* _What you have to do_
Please copy the leading lines of the entries below exactly, concluding with the line in which "Draw the outline of every instance of the desk" occurs.

### Records shown ###

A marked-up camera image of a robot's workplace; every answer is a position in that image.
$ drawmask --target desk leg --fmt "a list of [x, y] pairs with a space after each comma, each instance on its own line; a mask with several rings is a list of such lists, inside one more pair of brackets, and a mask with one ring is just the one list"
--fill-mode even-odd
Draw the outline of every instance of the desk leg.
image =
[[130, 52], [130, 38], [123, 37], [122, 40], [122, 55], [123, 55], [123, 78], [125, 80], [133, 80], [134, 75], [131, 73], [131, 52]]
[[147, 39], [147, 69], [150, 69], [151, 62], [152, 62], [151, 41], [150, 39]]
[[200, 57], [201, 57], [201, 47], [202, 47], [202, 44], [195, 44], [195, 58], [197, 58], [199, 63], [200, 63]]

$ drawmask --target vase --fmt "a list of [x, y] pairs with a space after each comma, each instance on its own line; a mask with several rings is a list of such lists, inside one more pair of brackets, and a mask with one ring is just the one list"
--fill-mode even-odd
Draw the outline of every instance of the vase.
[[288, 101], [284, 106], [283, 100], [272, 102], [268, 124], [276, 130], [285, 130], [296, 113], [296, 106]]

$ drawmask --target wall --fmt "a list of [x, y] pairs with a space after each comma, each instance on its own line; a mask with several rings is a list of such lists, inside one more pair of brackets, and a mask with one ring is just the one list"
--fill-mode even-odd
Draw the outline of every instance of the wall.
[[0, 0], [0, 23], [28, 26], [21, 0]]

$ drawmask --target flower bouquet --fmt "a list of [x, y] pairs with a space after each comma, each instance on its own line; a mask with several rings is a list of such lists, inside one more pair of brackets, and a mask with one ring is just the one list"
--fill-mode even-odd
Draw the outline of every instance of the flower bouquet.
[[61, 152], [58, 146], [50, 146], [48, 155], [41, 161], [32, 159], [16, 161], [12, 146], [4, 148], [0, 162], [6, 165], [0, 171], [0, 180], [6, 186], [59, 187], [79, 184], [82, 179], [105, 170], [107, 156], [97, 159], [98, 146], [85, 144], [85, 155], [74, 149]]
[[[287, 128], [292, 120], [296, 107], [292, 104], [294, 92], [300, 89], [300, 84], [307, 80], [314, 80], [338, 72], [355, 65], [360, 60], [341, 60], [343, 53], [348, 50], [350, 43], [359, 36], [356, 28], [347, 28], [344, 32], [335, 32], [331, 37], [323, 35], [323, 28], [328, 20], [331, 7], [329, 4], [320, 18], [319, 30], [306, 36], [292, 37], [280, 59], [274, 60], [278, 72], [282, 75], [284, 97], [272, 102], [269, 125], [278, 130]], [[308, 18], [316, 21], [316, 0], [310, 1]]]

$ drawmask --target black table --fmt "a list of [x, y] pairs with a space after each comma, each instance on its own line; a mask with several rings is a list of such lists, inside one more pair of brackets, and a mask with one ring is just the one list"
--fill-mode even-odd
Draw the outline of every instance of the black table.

###

* _Output_
A marked-up camera image of a robot's workplace; every answer is a position in that image.
$ drawmask --target desk leg --fmt "a list of [x, y] pairs with a space after each comma, each instance on its own line; a mask with several rings is a list of such lists, inside one more pair of brackets, and a mask with one ring is just the one list"
--fill-mode even-odd
Draw the outline of every instance of the desk leg.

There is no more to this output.